Le procureur de Zandjan a restreint ses communications à des appels de moins de trois minutes avec ses seuls frères et sœurs, tout en interdisant tout contact avec ses avocats. Il a également imposé que toutes les visites se déroulent en présence des autorités, des mesures qui constituent une violation flagrante du droit international des droits de l'homme.
Le 10 février 2026, Mme Mohammadi a été secrètement transférée à Zandjan pour la troisième fois. Auparavant, le 7 février 2026, son avocat avait annoncé qu'elle avait été condamnée par la branche 1 du tribunal révolutionnaire de Mechhed à six ans de prison pour « réunion et collusion contre la sécurité nationale » et à 18 mois pour « propagande contre l'État ». Le juge a également prononcé des peines complémentaires, notamment deux ans d'exil interne dans la ville de Khosf et une interdiction de voyager de deux ans. Narges Mohammadi purge actuellement plusieurs peines et fait face à un total d'environ 18 ans d'emprisonnement.
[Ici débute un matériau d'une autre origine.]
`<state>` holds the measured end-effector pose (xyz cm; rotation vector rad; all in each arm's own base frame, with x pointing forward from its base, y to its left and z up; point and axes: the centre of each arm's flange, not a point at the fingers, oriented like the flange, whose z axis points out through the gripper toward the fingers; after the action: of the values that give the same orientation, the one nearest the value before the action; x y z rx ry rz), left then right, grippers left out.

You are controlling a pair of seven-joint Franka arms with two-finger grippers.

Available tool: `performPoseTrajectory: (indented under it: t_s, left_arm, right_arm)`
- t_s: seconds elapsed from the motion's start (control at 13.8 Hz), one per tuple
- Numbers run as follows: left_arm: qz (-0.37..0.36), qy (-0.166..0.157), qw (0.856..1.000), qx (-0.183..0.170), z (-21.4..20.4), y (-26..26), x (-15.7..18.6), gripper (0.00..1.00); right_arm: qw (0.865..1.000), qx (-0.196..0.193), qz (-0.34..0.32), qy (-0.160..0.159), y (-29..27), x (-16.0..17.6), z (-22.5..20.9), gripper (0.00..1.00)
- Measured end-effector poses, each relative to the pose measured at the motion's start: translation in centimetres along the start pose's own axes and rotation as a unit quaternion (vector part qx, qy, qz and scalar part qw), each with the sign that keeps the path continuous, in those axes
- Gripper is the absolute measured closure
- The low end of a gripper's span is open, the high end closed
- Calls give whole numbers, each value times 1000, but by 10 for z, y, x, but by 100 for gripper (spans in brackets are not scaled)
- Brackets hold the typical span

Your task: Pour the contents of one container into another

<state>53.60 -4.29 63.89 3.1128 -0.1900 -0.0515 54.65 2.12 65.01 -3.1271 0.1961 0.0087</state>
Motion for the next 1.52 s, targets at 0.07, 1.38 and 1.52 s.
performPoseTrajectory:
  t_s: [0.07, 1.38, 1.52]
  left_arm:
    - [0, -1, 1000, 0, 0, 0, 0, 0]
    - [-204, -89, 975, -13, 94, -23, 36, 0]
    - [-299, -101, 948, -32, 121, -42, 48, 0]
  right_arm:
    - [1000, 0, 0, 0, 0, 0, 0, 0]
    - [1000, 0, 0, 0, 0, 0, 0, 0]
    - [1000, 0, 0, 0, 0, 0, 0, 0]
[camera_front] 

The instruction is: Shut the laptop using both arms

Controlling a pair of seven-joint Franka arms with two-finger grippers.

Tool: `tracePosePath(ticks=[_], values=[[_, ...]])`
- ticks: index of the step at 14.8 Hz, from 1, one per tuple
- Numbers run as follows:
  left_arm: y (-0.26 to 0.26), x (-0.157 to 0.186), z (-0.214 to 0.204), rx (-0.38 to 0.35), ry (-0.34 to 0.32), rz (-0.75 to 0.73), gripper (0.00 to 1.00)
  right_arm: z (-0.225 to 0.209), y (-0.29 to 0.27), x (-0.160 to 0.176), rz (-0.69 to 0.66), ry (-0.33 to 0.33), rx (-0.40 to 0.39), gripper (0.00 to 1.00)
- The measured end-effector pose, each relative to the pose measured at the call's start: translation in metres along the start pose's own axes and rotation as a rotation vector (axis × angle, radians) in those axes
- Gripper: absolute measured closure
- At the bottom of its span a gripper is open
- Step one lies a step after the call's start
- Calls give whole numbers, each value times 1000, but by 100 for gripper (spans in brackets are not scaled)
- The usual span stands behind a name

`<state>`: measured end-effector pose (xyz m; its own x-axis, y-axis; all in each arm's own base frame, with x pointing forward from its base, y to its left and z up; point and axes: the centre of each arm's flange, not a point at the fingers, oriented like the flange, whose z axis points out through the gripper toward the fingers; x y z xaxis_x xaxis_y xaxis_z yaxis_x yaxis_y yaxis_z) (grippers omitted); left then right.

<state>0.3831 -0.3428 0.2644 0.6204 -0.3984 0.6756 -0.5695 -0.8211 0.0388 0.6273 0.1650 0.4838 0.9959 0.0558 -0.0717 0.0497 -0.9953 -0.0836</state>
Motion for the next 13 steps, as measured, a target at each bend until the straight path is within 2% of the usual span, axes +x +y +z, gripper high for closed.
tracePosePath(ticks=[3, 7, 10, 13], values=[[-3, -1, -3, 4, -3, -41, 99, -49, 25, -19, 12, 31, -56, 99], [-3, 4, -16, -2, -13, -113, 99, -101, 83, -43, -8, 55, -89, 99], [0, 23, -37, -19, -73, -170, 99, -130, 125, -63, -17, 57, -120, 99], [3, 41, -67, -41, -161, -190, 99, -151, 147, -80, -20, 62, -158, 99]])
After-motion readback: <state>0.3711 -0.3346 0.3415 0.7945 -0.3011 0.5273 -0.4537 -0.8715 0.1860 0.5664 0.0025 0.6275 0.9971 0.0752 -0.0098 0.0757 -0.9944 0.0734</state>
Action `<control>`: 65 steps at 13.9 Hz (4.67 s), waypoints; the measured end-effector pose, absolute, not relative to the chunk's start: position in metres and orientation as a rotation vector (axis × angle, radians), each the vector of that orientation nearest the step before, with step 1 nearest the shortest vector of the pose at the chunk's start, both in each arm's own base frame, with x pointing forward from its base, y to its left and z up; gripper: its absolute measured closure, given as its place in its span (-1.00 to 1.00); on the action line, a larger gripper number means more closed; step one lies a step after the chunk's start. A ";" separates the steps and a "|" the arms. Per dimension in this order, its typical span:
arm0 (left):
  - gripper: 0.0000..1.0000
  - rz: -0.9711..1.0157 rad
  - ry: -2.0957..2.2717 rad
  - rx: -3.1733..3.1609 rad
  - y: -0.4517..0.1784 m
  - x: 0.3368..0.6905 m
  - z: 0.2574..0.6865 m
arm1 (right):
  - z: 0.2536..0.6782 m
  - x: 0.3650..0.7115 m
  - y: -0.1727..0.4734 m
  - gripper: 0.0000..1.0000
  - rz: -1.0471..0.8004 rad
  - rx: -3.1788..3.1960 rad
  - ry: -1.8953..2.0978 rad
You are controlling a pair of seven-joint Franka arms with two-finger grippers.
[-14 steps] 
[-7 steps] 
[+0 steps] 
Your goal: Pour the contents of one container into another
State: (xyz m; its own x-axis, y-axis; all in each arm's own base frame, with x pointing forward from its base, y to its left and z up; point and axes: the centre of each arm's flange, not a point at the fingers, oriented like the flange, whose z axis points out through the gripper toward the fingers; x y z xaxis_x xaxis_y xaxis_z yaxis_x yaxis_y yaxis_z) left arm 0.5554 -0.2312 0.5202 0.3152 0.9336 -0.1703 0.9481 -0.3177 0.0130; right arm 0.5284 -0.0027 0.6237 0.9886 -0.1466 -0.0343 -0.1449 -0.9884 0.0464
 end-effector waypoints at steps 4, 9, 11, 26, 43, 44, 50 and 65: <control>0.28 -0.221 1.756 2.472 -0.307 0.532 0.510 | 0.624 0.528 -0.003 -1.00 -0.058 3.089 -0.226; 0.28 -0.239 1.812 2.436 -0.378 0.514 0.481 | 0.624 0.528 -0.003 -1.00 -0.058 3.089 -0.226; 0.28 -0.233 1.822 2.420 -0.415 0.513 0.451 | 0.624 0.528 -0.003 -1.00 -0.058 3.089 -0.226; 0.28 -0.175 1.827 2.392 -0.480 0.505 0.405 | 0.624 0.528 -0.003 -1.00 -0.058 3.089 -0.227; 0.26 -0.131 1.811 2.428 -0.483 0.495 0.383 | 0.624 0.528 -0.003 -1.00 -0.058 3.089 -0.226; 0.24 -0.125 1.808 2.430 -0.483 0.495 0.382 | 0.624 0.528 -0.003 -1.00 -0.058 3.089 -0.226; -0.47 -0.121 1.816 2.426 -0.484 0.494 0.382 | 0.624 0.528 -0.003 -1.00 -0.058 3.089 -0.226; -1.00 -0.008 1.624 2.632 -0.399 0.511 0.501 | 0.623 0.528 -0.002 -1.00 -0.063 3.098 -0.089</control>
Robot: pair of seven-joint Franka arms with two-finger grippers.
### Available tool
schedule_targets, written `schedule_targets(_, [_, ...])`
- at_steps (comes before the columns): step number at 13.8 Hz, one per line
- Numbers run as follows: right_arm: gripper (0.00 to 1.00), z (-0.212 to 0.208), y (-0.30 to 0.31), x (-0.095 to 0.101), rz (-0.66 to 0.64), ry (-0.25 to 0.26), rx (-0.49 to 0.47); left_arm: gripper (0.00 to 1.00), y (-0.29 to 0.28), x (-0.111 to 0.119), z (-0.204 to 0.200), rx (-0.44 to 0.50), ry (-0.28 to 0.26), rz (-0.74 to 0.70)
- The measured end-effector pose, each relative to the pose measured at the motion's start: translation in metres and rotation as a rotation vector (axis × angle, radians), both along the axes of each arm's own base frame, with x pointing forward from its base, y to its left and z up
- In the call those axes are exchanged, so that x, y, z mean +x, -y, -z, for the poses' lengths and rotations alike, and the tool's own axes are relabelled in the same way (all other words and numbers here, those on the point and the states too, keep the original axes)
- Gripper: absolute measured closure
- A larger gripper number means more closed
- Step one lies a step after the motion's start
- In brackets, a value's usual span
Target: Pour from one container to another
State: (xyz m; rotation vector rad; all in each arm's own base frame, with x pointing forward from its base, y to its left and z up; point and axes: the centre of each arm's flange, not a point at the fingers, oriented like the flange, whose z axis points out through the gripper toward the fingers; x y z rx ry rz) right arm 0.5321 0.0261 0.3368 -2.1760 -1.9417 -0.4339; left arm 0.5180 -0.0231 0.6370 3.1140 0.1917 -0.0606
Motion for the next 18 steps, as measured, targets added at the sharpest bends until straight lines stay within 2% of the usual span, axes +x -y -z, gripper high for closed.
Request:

Alors qu'un certain nombre de femmes défenseures des droits humains ont été temporairement libérées à l'approche du Nouvel An iranien, la Coalition « Free Narges » exige une action plus large et appelle toutes les parties au conflit à respecter le droit international et à protéger les personnes privées de liberté. Les sites où sont injustement détenus des défenseurs des droits humains ne doivent pas être pris pour cibles. Les autorités iraniennes doivent libérer immédiatement Narges Mohammadi et tous les prisonniers d'opinion, en garantissant leur accès aux soins, à leur famille, à un conseil juridique et à un suivi indépendant.
Narges Mohammadi est une défenseure des droits humains, auteure et journaliste iranienne qui a passé plus de 10 ans de sa vie en prison. Elle a reçu de nombreux prix internationaux pour son combat acharné, notamment le prix Nobel de la paix 2023, le prix mondial de la liberté de la presse UNESCO/Guillermo Cano 2023, le prix PEN/Barbey Freedom to Write 2023 et le prix Reporters sans frontières pour le courage en 2022.
Cette déclaration est publiée par le comité de pilotage de la Coalition « Free Narges » et peut ne pas refléter les opinions de tous ses membres. Le comité est dirigé par la Fondation Narges, PEN America, Reporters sans frontières (RSF) et Front Line Defenders.